The cost of the ACTG1 Gene Deafness Autosomal Dominant Type 20 Genetic Test at DNA Labs UAE is 4400 AED. The test is conducted in a state-of-the-art laboratory setting by experienced geneticists and technicians, ensuring accurate and reliable results. The process involves collecting a DNA sample, usually through a blood draw or a cheek swab, which is then analyzed for the presence of mutations in the ACTG1 gene.
By opting for this genetic test, individuals and families can gain valuable insights into the genetic basis of hearing loss, enabling informed decisions regarding healthcare and lifestyle adjustments to better manage the condition.

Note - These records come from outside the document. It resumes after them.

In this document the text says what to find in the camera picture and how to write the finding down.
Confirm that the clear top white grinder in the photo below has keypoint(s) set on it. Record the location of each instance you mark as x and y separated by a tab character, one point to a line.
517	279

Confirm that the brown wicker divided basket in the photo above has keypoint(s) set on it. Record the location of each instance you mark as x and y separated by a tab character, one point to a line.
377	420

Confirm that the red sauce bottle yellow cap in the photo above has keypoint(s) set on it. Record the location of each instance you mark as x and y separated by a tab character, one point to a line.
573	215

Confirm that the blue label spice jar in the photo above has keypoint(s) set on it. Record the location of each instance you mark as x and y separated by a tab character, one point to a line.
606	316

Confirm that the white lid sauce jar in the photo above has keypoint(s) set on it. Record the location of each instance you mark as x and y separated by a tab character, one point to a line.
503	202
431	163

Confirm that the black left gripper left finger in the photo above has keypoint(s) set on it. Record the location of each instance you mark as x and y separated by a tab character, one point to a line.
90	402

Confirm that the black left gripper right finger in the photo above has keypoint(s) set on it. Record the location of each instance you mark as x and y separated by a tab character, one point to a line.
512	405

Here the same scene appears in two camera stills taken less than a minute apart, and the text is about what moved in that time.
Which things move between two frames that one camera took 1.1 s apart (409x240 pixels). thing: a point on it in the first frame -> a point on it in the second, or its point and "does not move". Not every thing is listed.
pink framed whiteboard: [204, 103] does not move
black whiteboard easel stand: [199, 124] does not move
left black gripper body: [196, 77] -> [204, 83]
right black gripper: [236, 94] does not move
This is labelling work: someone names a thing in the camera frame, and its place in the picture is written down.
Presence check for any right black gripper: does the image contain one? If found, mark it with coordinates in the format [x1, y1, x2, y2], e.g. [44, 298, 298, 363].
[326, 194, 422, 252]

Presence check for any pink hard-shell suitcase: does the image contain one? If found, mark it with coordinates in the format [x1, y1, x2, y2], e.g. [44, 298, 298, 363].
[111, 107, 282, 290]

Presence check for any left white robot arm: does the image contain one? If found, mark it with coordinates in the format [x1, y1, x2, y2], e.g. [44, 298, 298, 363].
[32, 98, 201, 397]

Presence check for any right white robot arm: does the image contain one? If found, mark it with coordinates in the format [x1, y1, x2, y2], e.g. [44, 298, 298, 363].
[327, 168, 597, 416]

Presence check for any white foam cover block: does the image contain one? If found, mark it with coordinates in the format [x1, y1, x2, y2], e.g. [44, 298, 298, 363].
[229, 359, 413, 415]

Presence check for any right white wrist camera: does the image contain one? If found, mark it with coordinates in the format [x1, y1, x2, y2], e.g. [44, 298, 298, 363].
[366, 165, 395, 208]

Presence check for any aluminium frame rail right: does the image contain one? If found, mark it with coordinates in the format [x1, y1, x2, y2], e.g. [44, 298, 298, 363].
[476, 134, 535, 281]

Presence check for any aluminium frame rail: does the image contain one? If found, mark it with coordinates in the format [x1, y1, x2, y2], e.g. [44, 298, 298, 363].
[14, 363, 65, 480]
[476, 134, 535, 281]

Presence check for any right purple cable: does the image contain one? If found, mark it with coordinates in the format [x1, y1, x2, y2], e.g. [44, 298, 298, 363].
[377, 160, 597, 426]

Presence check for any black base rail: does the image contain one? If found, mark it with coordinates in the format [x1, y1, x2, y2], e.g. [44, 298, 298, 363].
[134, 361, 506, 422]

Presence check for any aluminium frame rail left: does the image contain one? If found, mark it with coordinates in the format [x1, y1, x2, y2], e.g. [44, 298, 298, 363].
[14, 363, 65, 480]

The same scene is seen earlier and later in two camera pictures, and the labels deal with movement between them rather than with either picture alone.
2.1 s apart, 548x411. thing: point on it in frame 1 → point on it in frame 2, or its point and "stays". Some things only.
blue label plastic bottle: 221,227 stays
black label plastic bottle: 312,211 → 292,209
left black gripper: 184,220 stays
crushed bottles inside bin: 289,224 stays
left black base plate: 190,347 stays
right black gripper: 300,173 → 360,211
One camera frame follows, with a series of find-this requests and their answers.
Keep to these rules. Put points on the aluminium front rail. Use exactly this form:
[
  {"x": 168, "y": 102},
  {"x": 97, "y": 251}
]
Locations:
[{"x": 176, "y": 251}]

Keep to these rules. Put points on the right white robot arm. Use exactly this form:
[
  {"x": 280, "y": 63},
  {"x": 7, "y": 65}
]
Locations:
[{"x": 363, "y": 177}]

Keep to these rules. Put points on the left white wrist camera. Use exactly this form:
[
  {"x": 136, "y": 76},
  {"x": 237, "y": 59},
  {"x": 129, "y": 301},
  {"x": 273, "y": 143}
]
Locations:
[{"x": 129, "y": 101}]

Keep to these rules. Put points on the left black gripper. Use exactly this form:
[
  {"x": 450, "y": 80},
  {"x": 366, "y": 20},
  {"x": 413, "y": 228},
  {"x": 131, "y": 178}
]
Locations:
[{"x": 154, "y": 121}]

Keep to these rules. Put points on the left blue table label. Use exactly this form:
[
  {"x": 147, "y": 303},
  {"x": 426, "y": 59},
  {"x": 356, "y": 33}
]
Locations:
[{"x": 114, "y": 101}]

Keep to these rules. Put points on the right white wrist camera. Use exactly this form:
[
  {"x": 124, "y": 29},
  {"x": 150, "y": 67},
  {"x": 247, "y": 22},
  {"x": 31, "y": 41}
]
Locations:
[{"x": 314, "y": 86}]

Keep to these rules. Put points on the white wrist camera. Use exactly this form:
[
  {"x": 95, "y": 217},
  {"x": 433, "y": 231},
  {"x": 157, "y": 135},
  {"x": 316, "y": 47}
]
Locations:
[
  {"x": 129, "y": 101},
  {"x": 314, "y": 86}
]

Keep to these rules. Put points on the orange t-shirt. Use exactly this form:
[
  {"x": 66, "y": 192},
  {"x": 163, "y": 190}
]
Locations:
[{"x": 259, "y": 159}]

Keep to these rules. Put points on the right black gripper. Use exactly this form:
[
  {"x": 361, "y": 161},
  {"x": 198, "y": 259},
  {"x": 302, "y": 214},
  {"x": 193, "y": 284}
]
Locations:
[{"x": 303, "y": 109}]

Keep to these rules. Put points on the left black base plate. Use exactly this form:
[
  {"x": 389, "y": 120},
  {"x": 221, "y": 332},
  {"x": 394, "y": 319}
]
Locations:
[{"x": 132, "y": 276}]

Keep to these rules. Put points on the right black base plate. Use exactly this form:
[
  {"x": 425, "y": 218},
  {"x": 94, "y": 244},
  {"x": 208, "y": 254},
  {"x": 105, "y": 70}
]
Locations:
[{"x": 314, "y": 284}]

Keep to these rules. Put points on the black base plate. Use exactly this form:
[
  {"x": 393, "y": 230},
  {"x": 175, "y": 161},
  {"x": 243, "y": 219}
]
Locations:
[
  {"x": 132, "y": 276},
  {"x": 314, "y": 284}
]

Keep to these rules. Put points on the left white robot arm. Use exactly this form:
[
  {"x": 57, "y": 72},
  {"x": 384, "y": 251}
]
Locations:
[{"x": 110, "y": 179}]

The MYO6 Gene Deafness Autosomal Dominant Type 22 Genetic Test is a specialized diagnostic procedure available at DNA Labs UAE, designed to identify mutations in the MYO6 gene, which are associated with Autosomal Dominant Non-Syndromic Sensorineural Hearing Loss (ADNSHL) Type 22. This condition is characterized by varying degrees of hearing impairment that can present from birth or develop later in life, affecting individuals and families across generations due to its autosomal dominant inheritance pattern.
The test is crucial for families with a history of hearing loss, as it provides essential information for understanding the genetic basis of their condition. Early detection through genetic testing can facilitate timely interventions and support, including hearing aids, cochlear implants, or other therapeutic approaches tailored to the individual's needs. Additionally, it offers valuable insights for family planning and the assessment of risk in future generations.
Performed in the state-of-the-art facilities of DNA Labs UAE, the test involves collecting a DNA sample, usually through a blood draw or a cheek swab, which is then analyzed for specific mutations in the MYO6 gene. The cost of the test is 4400 AED, reflecting the comprehensive analysis and personalized consultation provided to discuss the results and their implications for the patient and their family.